## WHAT TO DO
Filter the listing and keep only the lines with the word "frame".

## DATA FOR THIS EXERCISE
________________________________________

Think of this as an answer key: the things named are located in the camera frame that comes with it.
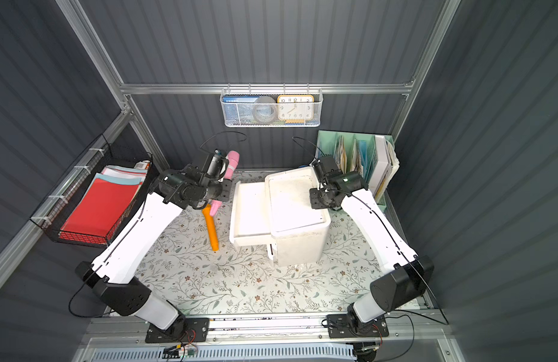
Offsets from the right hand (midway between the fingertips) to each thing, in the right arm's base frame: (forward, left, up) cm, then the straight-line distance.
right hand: (325, 199), depth 78 cm
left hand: (0, +35, +8) cm, 35 cm away
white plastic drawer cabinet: (-13, +10, -1) cm, 16 cm away
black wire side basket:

________________________________________

## RESPONSE TO THE TASK
Think of this as an answer key: the things named are located in the camera frame that comes with it.
Offsets from the right hand (midway between the fingertips) to each thing, in the right arm's base frame: (forward, left, up) cm, then the straight-line distance.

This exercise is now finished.